▶ _Work item_: Your answer should hold every line of the records below that contains the string "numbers".

╔══

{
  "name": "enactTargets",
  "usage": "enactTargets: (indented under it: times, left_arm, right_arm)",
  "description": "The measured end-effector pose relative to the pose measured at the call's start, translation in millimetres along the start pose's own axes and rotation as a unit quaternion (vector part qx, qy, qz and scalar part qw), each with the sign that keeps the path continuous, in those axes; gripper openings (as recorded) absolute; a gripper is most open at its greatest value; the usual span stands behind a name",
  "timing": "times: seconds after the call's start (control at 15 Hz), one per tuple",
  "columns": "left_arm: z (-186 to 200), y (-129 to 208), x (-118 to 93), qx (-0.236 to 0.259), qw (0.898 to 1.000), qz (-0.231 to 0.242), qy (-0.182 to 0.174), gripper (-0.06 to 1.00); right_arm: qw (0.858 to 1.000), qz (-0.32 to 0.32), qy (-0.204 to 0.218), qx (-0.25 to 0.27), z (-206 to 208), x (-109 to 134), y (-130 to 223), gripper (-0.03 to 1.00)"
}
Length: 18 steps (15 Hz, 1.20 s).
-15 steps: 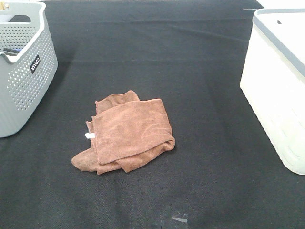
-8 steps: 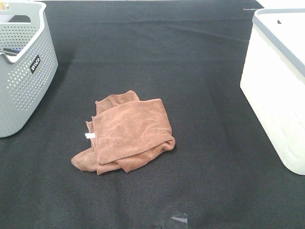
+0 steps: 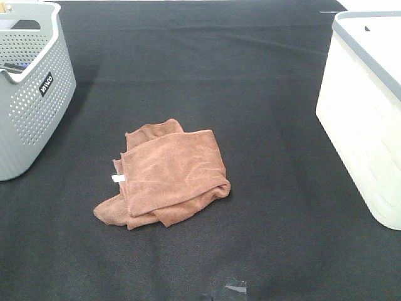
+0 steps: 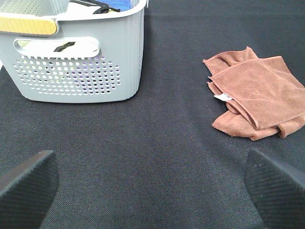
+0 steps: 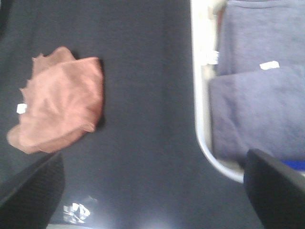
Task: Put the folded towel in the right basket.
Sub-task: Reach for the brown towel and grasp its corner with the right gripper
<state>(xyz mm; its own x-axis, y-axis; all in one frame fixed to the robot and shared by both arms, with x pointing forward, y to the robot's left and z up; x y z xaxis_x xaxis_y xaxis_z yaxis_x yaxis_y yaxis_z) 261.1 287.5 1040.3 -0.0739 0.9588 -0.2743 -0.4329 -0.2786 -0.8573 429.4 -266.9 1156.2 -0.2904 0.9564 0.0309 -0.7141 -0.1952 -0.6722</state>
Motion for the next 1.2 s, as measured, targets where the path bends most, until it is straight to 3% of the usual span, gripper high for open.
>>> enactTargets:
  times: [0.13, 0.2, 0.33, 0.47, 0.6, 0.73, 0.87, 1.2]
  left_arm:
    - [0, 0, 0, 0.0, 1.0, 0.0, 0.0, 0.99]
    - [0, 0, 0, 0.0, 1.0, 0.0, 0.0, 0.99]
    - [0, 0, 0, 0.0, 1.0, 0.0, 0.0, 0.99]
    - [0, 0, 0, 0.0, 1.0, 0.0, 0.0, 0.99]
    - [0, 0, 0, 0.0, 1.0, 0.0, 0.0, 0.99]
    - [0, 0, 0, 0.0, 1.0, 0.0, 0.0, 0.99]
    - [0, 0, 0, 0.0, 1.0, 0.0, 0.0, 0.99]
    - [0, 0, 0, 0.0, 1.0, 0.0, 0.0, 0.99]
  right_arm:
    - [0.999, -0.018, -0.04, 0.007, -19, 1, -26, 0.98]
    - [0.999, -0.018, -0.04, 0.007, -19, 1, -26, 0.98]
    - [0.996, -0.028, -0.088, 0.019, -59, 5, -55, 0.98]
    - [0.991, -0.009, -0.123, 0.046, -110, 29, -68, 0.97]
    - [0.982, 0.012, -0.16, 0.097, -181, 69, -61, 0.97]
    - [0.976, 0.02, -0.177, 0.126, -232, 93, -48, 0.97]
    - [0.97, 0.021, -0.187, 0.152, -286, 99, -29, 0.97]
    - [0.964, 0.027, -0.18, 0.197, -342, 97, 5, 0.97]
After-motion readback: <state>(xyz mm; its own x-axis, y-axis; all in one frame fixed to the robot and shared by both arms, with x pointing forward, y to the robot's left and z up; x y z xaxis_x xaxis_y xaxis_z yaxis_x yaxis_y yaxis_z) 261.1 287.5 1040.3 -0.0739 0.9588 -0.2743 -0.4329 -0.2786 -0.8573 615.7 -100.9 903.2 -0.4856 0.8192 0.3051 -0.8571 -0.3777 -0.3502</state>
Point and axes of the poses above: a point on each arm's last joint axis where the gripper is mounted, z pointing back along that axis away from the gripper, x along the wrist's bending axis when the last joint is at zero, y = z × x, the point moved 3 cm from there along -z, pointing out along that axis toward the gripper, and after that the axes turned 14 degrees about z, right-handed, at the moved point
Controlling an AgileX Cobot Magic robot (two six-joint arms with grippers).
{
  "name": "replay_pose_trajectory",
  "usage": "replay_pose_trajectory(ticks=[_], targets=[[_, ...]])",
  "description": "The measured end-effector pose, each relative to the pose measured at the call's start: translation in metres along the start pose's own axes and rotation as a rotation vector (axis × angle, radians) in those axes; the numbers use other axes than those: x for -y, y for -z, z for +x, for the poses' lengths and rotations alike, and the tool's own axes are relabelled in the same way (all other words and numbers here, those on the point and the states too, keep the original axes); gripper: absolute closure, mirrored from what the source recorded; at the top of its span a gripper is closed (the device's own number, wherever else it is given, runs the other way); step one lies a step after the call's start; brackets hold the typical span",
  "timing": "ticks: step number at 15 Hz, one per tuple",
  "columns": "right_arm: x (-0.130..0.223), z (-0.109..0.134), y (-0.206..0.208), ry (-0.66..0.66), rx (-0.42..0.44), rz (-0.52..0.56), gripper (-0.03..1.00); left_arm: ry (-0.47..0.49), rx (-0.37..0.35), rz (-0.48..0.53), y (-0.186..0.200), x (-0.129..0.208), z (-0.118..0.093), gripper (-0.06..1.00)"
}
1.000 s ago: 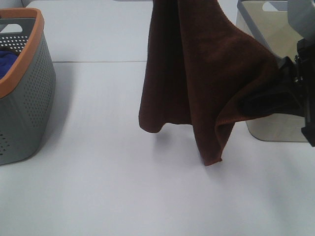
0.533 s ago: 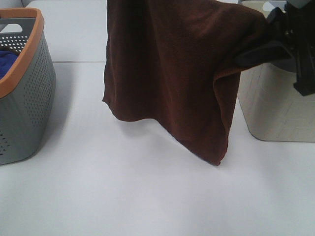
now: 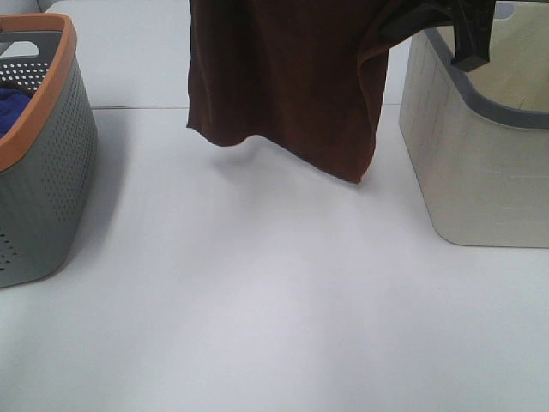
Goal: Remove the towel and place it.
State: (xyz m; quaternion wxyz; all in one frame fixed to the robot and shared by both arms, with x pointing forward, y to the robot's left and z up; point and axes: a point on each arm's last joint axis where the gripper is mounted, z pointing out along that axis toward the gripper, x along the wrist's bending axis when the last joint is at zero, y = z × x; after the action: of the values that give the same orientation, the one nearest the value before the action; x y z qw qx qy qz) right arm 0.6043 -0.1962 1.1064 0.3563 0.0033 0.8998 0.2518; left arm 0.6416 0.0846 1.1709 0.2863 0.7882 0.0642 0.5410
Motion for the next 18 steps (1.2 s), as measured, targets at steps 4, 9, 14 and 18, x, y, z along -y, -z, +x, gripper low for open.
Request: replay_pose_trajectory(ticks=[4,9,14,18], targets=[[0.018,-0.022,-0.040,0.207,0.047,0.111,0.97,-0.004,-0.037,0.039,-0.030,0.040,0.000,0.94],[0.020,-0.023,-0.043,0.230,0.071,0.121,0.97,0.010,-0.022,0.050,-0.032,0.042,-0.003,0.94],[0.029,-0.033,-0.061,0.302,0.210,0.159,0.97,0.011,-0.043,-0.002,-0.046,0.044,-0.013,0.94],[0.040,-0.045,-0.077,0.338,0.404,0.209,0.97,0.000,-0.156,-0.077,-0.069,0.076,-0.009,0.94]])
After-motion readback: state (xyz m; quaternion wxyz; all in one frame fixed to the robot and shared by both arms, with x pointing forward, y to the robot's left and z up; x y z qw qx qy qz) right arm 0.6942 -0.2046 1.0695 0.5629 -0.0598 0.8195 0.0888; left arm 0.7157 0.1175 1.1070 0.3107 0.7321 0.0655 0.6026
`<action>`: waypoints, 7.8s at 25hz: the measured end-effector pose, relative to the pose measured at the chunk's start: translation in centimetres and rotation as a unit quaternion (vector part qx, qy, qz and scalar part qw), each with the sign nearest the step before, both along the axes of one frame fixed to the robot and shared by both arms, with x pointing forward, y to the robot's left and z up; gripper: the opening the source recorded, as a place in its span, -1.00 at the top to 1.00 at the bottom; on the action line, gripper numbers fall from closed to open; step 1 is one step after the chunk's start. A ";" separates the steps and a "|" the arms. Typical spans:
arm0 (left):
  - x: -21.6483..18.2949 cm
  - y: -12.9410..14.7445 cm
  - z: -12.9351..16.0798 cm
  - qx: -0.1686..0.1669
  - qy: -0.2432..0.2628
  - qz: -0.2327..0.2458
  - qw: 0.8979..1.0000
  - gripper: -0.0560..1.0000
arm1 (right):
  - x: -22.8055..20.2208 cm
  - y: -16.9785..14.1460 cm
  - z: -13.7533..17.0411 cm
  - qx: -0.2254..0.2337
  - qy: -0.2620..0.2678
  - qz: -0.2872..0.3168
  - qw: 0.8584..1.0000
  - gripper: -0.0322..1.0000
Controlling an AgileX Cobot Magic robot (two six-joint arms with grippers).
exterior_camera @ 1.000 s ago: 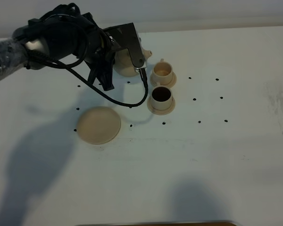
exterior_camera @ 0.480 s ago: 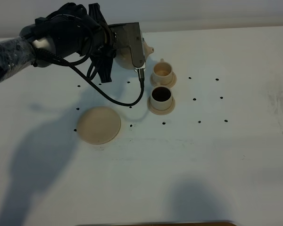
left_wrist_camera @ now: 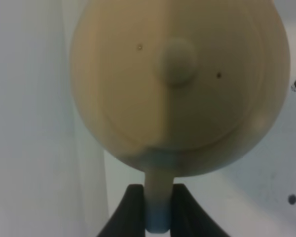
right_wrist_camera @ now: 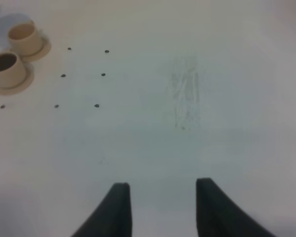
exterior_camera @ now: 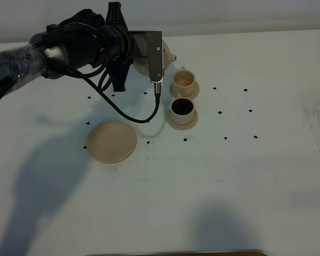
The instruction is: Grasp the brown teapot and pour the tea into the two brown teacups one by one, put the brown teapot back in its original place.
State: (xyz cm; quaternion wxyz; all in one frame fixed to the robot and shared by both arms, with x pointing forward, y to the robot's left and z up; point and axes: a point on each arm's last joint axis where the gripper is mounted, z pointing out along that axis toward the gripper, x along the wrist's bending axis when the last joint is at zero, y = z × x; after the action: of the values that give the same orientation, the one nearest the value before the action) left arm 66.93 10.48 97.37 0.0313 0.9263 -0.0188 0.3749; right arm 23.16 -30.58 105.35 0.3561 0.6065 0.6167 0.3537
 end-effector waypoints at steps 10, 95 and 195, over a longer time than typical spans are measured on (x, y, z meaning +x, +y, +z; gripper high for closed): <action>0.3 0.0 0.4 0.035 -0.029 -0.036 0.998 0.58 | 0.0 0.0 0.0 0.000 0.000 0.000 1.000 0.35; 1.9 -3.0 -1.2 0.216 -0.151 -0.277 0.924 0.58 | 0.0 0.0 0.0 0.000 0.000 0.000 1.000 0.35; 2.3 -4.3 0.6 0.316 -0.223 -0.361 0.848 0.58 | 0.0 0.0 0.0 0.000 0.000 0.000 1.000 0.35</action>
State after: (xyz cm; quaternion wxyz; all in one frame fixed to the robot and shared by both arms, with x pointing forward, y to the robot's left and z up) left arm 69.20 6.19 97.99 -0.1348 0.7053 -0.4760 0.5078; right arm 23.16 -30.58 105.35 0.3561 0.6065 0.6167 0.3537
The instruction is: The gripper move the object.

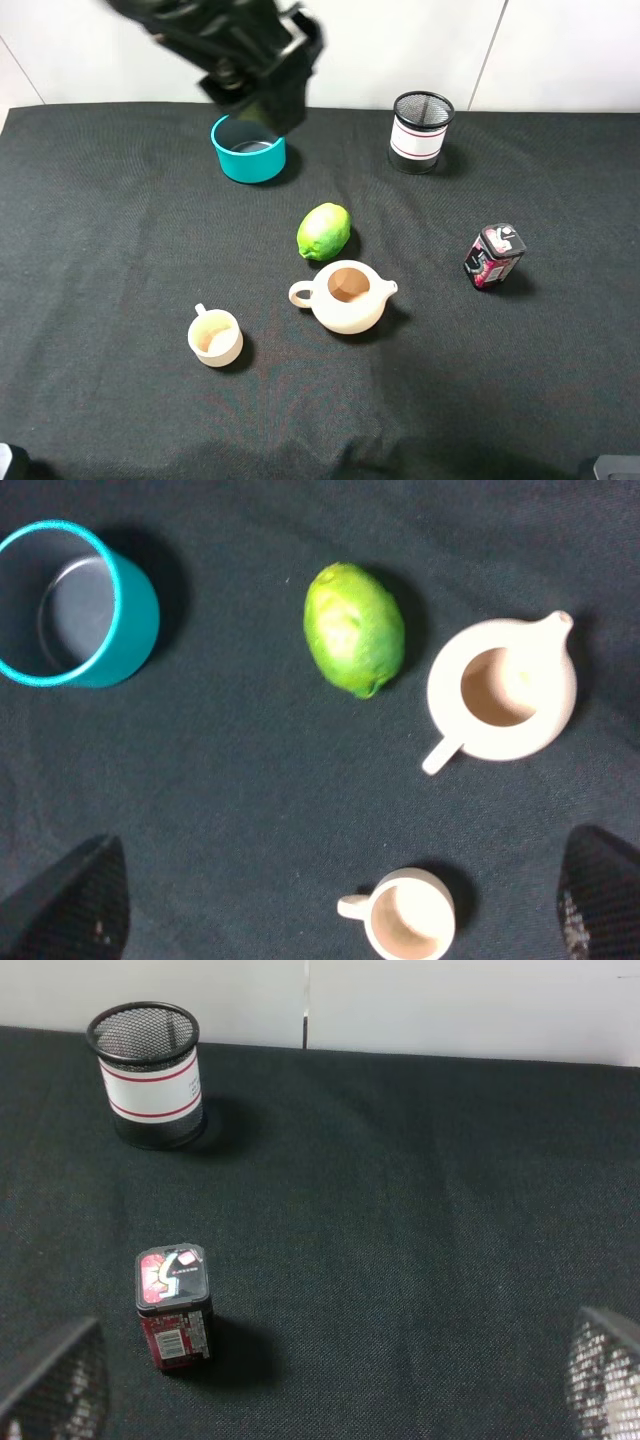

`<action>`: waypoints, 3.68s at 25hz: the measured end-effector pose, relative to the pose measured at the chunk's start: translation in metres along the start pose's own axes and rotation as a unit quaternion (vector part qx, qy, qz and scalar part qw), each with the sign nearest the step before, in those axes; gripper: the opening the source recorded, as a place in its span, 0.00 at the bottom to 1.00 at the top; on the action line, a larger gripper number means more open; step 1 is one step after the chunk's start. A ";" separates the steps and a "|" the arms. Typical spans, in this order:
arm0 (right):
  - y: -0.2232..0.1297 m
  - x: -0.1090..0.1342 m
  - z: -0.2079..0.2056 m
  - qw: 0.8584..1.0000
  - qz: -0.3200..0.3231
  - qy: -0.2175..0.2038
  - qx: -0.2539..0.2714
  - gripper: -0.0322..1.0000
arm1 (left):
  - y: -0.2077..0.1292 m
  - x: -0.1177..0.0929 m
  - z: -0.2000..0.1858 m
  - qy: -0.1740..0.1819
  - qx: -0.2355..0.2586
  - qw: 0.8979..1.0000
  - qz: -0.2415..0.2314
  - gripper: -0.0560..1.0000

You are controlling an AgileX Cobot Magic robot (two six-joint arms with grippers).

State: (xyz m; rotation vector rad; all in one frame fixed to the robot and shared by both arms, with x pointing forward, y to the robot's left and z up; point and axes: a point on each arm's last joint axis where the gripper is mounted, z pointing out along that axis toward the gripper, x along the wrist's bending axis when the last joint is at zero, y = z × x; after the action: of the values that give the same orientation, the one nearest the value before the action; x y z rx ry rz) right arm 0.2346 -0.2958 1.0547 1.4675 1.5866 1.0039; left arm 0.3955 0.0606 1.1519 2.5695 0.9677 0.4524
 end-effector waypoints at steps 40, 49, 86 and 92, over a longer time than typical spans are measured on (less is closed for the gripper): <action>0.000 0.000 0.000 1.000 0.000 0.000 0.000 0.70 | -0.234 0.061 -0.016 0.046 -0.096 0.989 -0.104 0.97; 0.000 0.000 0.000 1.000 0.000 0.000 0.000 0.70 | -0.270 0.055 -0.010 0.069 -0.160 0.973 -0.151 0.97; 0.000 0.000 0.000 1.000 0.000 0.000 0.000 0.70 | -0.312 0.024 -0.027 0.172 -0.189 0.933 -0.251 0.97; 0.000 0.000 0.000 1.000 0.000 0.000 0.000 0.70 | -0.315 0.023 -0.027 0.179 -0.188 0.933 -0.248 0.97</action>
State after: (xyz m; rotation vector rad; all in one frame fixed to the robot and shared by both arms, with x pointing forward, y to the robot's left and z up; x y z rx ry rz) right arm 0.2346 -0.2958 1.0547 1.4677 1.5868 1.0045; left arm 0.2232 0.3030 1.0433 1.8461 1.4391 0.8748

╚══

▶ _Task answer_:
  "description": "The measured end-effector pose, each relative to the pose measured at the call's start: translation in metres along the start pose's own axes and rotation as a rotation vector (axis × angle, radians) in those axes; the numbers use other axes than those: x for -y, y for -z, z for +x, for the poses' lengths and rotations alike, and the tool's own axes are relabelled in the same way (all other words and numbers here, those on the point and the states too, keep the original axes); gripper: absolute closure, mirrored from what the source recorded; at the top of its span a gripper is closed (the device's own number, wherever else it is given, runs the other way); step one lies a step after the call's start; brackets hold the typical span",
`<action>`: waypoints, 7.8s at 25hz: the measured end-effector pose, relative to the pose measured at the chunk's start: translation in centimetres and rotation as a unit quaternion (vector part qx, qy, qz and scalar part qw), each with the sign nearest the step before, both along the axes of one frame fixed to the robot and shared by both arms, with x pointing forward, y to the robot's left and z up; gripper: the opening the source recorded, as a place in its span, -1.00 at the top to 1.00 at the bottom; on the action line, gripper numbers fall from closed to open; step 1 is one step after the chunk's start. A ";" separates the steps and a "|" the arms. Typical spans:

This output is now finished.